Source information:
....................

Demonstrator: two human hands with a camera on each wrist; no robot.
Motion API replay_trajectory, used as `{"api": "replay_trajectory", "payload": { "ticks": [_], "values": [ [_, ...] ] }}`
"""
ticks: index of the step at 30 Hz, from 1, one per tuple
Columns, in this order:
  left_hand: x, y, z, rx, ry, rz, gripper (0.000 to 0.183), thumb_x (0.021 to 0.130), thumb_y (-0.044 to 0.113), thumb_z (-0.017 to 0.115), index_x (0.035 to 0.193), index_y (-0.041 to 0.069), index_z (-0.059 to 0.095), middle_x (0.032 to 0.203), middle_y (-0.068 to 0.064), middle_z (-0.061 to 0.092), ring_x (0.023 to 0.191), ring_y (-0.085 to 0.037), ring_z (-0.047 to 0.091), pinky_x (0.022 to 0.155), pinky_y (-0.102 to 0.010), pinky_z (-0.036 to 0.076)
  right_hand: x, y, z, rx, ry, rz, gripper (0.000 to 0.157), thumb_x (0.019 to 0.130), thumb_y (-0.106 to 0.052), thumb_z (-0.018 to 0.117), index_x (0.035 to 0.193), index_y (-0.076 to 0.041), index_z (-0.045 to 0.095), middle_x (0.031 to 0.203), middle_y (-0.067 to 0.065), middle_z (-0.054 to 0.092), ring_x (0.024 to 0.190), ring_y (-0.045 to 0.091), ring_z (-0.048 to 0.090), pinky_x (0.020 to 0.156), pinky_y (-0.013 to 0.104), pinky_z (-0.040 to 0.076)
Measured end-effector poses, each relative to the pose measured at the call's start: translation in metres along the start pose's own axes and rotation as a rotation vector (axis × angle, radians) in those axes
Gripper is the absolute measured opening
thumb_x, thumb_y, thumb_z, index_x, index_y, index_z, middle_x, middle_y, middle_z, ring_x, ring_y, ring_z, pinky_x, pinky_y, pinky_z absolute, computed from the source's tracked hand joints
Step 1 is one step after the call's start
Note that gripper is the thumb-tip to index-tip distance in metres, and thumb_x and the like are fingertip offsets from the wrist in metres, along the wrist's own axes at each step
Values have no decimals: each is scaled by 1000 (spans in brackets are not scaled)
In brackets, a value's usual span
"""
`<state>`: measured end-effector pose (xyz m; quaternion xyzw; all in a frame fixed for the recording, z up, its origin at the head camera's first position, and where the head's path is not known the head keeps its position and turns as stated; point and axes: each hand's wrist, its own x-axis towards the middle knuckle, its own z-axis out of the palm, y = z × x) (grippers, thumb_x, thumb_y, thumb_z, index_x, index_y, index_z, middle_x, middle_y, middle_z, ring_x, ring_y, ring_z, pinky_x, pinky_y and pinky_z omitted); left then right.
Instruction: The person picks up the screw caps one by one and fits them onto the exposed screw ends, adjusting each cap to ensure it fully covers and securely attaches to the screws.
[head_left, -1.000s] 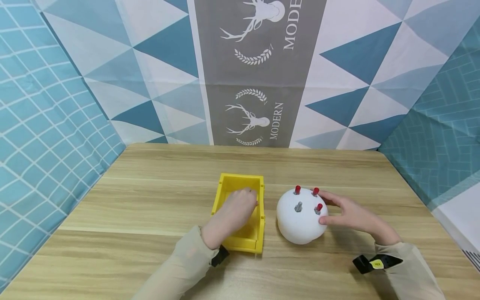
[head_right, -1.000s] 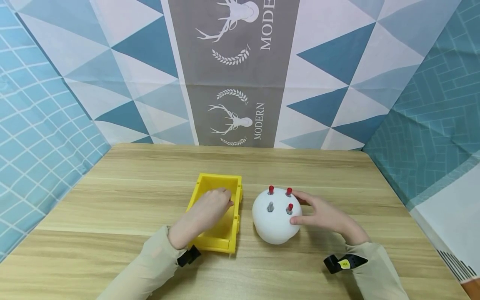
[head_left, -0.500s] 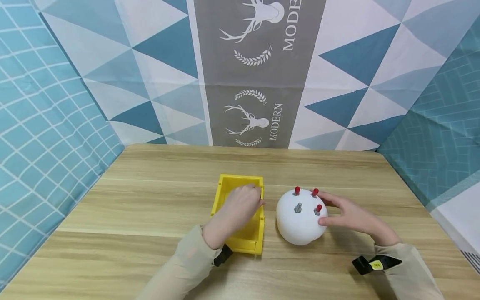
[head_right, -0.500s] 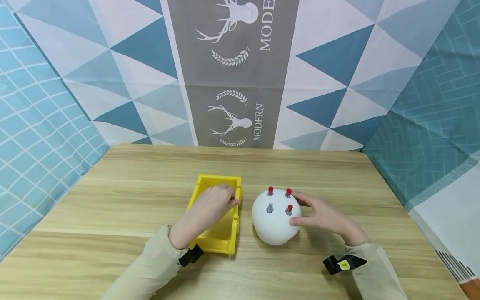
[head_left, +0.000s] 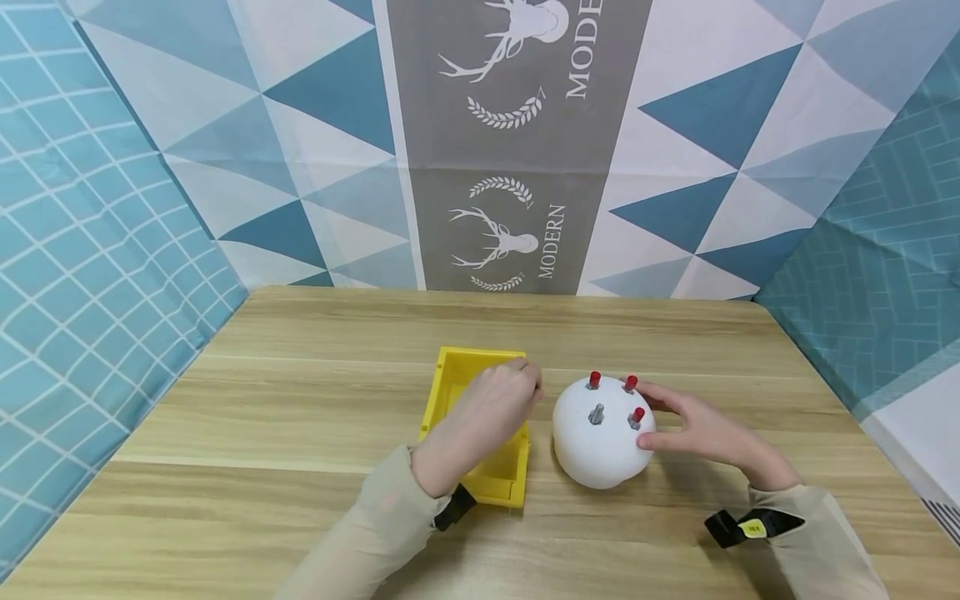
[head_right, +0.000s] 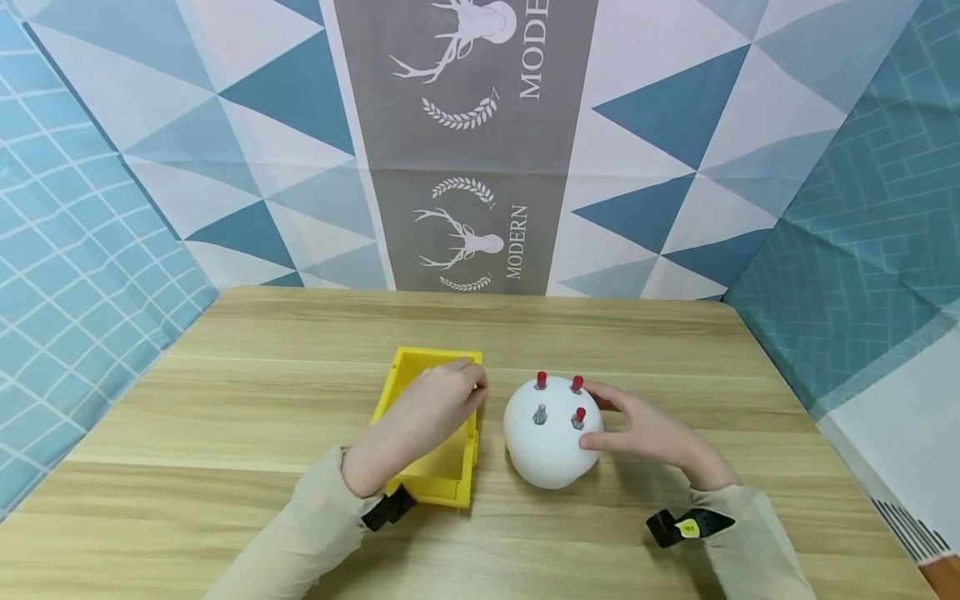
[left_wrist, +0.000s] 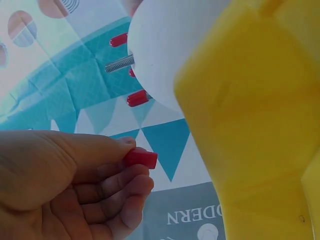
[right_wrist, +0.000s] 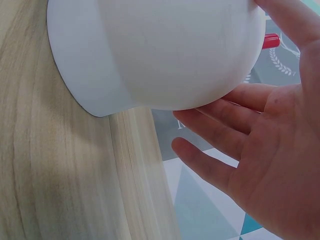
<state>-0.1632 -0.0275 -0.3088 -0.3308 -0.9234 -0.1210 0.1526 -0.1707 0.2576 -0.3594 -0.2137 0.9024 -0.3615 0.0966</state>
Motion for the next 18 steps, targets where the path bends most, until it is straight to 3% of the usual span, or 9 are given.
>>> {"api": "replay_trajectory", "payload": {
  "ticks": [18],
  "values": [
    [6, 14, -8, -112, -8, 87, 5, 87, 9, 57, 89, 8, 61, 82, 0, 57, 69, -10, 50, 60, -10, 44, 1, 2, 0, 0, 0, -23, 72, 77, -30, 70, 134, 1, 38, 128, 21, 48, 115, 44, 45, 85, 59, 43]
  ]
}}
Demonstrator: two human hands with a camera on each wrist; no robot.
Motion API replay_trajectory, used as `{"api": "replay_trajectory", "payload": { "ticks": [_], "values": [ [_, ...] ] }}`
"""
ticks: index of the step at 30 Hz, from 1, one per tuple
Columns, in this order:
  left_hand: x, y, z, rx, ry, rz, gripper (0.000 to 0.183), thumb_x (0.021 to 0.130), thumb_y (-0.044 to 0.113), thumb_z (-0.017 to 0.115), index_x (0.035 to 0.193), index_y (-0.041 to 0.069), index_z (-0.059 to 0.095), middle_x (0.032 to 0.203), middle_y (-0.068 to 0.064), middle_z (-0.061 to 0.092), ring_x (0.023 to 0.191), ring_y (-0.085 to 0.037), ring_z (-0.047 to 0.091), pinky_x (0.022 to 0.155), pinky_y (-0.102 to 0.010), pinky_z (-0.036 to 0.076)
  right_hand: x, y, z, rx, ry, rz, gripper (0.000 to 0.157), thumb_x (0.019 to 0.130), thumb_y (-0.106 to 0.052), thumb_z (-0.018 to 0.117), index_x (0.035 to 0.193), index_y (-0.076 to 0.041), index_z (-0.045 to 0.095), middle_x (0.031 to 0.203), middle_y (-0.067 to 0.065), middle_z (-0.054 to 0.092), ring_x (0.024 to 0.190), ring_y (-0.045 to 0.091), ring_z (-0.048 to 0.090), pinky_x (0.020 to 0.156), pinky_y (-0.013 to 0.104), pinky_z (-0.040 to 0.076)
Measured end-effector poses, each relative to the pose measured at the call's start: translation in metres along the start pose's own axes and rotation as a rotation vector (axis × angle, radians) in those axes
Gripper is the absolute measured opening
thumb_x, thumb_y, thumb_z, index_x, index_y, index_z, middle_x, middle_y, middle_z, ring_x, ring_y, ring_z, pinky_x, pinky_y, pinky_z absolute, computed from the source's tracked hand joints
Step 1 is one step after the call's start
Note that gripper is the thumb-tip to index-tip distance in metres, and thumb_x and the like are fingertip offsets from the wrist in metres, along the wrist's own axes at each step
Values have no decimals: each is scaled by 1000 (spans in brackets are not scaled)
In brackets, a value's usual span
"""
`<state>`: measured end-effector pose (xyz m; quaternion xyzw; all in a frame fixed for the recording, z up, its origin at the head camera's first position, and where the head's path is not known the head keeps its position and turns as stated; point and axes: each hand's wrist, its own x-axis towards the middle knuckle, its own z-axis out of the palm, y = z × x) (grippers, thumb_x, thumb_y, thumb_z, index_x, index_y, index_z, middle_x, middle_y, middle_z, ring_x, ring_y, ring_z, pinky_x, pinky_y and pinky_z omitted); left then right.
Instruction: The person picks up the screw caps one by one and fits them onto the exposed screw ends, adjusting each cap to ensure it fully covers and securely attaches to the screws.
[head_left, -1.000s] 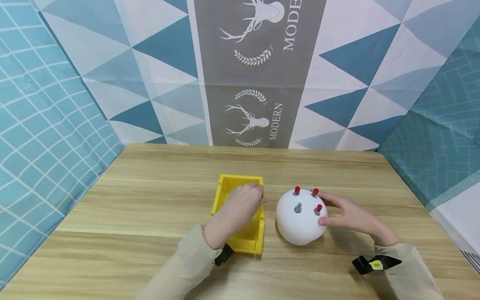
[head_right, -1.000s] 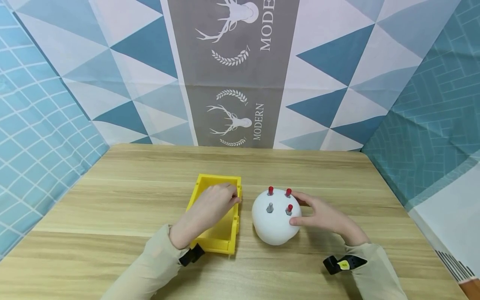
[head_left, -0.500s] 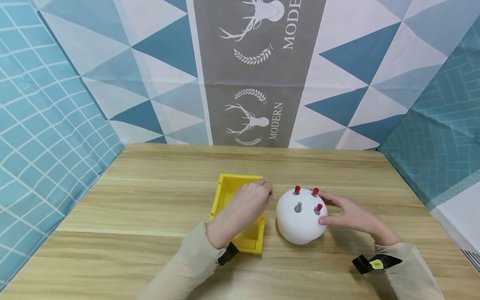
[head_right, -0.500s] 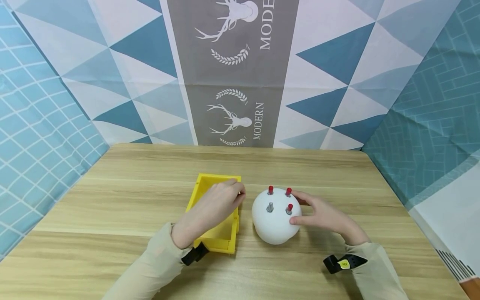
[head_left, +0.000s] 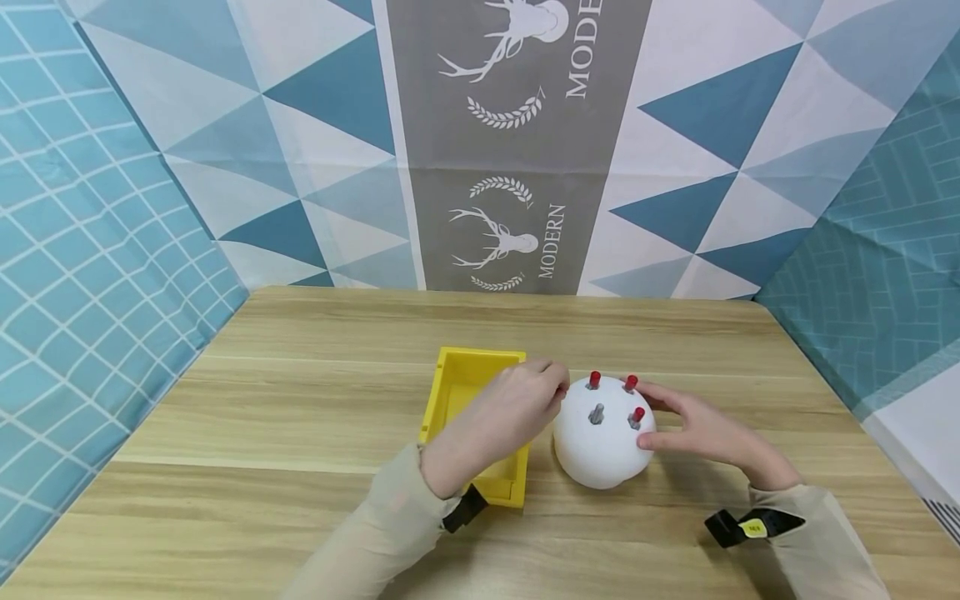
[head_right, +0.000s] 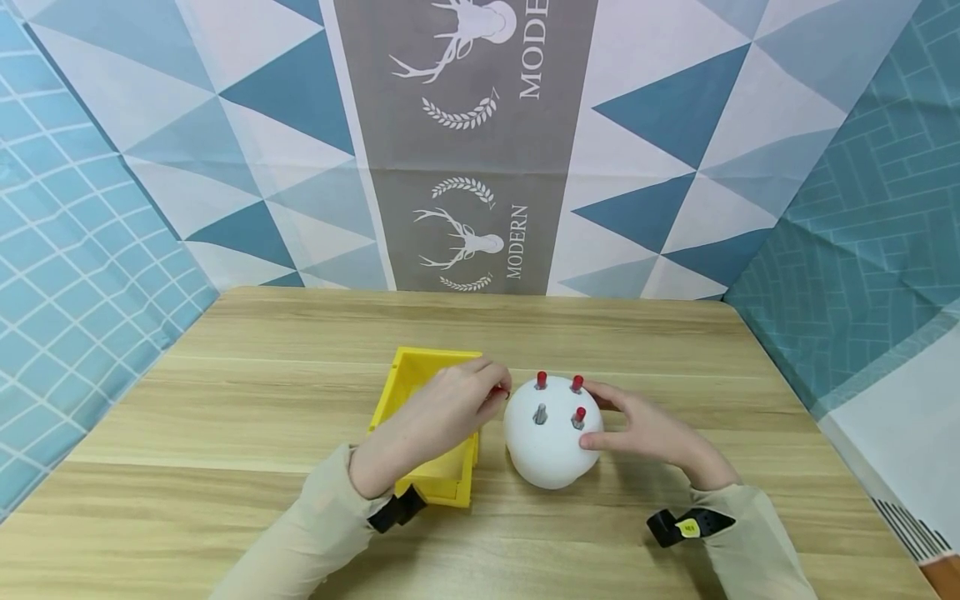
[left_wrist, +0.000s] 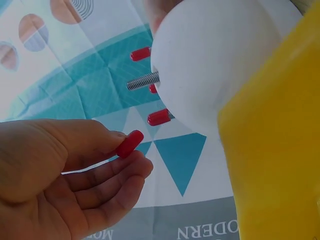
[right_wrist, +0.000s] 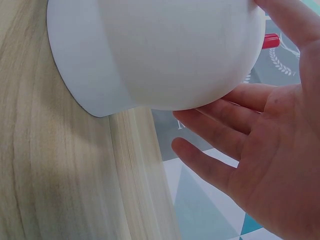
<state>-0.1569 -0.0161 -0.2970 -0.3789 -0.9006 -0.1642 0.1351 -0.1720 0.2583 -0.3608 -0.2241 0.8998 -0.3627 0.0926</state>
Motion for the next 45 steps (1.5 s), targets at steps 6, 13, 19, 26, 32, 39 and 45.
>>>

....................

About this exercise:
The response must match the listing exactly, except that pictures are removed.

Answer to the exercise:
Demonstrator: two human hands with a camera on each wrist; no robot.
Motion API replay_trajectory, used as `{"api": "replay_trajectory", "payload": { "ticks": [_], "values": [ [_, ...] ] }}`
"""
ticks: index of the step at 30 Hz, from 1, one per tuple
Columns, in this order:
  left_hand: x, y, z, rx, ry, rz, gripper (0.000 to 0.183), thumb_x (0.021 to 0.130), thumb_y (-0.044 to 0.113), thumb_z (-0.017 to 0.115), index_x (0.035 to 0.193), index_y (-0.041 to 0.069), index_z (-0.059 to 0.095), middle_x (0.032 to 0.203), middle_y (-0.068 to 0.064), middle_z (-0.061 to 0.092), ring_x (0.023 to 0.191), ring_y (-0.085 to 0.037), ring_z (-0.047 to 0.091), pinky_x (0.022 to 0.155), pinky_y (-0.102 to 0.010), pinky_z (-0.036 to 0.076)
  right_hand: x, y, z, rx, ry, rz, gripper (0.000 to 0.157), thumb_x (0.019 to 0.130), thumb_y (-0.106 to 0.052), thumb_z (-0.018 to 0.117), index_x (0.035 to 0.193), index_y (-0.076 to 0.041), index_z (-0.045 to 0.095), middle_x (0.031 to 0.203), middle_y (-0.067 to 0.065), middle_z (-0.054 to 0.092), ring_x (0.024 to 0.190), ring_y (-0.045 to 0.091), ring_z (-0.048 to 0.090), pinky_x (0.020 to 0.156), pinky_y (-0.013 to 0.104), pinky_z (-0.040 to 0.076)
Measured end-effector poses, each relative to the pose measured at the call's start: translation in metres along the start pose's own axes and rotation as a rotation vector (axis × angle, radians) in those axes
Gripper is the absolute measured opening
thumb_x, thumb_y, thumb_z, index_x, index_y, index_z, middle_x, middle_y, middle_z, ring_x, ring_y, ring_z, pinky_x, pinky_y, pinky_z absolute, computed from the source's tracked hand joints
Step 1 is one step after the call's start
Note that gripper is the thumb-tip to index-tip distance in metres, and thumb_x and the like are fingertip offsets from the wrist in metres, along the wrist's own axes at each step
Values have no decimals: each is scaled by 1000 (spans in brackets are not scaled)
In brackets, a value's usual span
"""
`<state>`: measured end-effector pose (xyz m; quaternion xyzw; all in a frame fixed for the recording, z up, its origin at the head camera's first position, and where the head's path is not known the head keeps its position and turns as stated; point and axes: each hand's wrist, its own x-axis towards the middle knuckle, its own z-axis out of the palm, y = z × x) (grippers, thumb_x, thumb_y, thumb_z, index_x, index_y, index_z, middle_x, middle_y, middle_z, ring_x, ring_y, ring_z, pinky_x, pinky_y and pinky_z omitted); left then right.
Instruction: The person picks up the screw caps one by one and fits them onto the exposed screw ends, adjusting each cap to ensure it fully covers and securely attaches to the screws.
[head_left, -1.000s] 
[head_right, -1.000s] 
[head_left, -0.500s] 
[head_right, -0.500s] 
[head_left, +0.000s] 
[head_right, +0.000s] 
[left_wrist, +0.000s] 
[right_wrist, +0.000s] 
<state>-0.1632 -0.0275 -0.3088 -0.3308 -0.9234 -0.1210 0.1526 -0.1707 0.2576 -0.3594 -0.2137 0.9024 -0.3615 0.0966</state>
Motion for the next 18 steps, targets where the path bends most, until it is straight to 3% of the usual span, or 9 are given.
>>> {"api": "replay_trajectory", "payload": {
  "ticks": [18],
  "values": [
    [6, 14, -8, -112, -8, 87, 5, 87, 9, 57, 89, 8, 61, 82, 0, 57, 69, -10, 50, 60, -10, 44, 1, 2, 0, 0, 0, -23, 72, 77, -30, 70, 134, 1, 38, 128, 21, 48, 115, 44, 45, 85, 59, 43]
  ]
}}
Demonstrator: two human hands with a camera on each wrist; no robot.
Motion API replay_trajectory, used as `{"api": "replay_trajectory", "payload": { "ticks": [_], "values": [ [_, ...] ] }}`
"""
ticks: index of the step at 30 Hz, from 1, one per tuple
Columns, in this order:
  left_hand: x, y, z, rx, ry, rz, gripper (0.000 to 0.183), thumb_x (0.021 to 0.130), thumb_y (-0.044 to 0.113), thumb_z (-0.017 to 0.115), index_x (0.035 to 0.193), index_y (-0.041 to 0.069), index_z (-0.059 to 0.095), middle_x (0.032 to 0.203), middle_y (-0.068 to 0.064), middle_z (-0.061 to 0.092), ring_x (0.023 to 0.191), ring_y (-0.085 to 0.037), ring_z (-0.047 to 0.091), pinky_x (0.022 to 0.155), pinky_y (-0.102 to 0.010), pinky_z (-0.036 to 0.076)
  right_hand: x, y, z, rx, ry, rz, gripper (0.000 to 0.157), thumb_x (0.019 to 0.130), thumb_y (-0.106 to 0.052), thumb_z (-0.018 to 0.117), index_x (0.035 to 0.193), index_y (-0.076 to 0.041), index_z (-0.045 to 0.095), middle_x (0.031 to 0.203), middle_y (-0.067 to 0.065), middle_z (-0.054 to 0.092), ring_x (0.024 to 0.190), ring_y (-0.045 to 0.091), ring_z (-0.048 to 0.090), pinky_x (0.020 to 0.156), pinky_y (-0.013 to 0.104), pinky_z (-0.040 to 0.076)
Measured end-effector poses, each relative to the pose measured at the call's start: translation in metres along the start pose's own axes and rotation as a rotation vector (axis × angle, radians) in those axes
Gripper is the absolute measured opening
thumb_x, thumb_y, thumb_z, index_x, index_y, index_z, middle_x, middle_y, middle_z, ring_x, ring_y, ring_z, pinky_x, pinky_y, pinky_z absolute, computed from the source's tracked hand joints
Step 1 is one step after the call's start
Note that gripper is the thumb-tip to index-tip distance in metres, and thumb_x and the like are fingertip offsets from the wrist in metres, along the wrist's own axes at each step
Values have no decimals: each is scaled by 1000 (spans in brackets are not scaled)
In brackets, a value's usual span
"""
`<state>`: measured end-effector pose (xyz m; quaternion xyzw; all in a frame fixed for the recording, z up, its origin at the head camera's first position, and where the head's path is not known the head keeps its position and turns as stated; point and axes: each hand's wrist, its own x-axis towards the middle knuckle, its own z-axis out of the palm, y = z × x) (grippers, thumb_x, thumb_y, thumb_z, index_x, index_y, index_z, middle_x, middle_y, middle_z, ring_x, ring_y, ring_z, pinky_x, pinky_y and pinky_z omitted); left then right.
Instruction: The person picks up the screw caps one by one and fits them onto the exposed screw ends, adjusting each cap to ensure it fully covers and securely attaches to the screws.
[head_left, -1.000s] 
[head_right, -1.000s] 
[head_left, -0.500s] 
[head_right, -0.500s] 
[head_left, +0.000s] 
[head_right, +0.000s] 
[left_wrist, +0.000s] 
[right_wrist, +0.000s] 
<state>-0.1569 -0.0161 -0.2970 -0.3789 -0.9006 -0.1642 0.1351 -0.1720 0.2583 -0.3608 -0.2241 0.8998 -0.3627 0.0926</state>
Motion for the next 45 steps (1.5 s), targets at steps 6, 13, 19, 26, 32, 39 and 45.
>>>

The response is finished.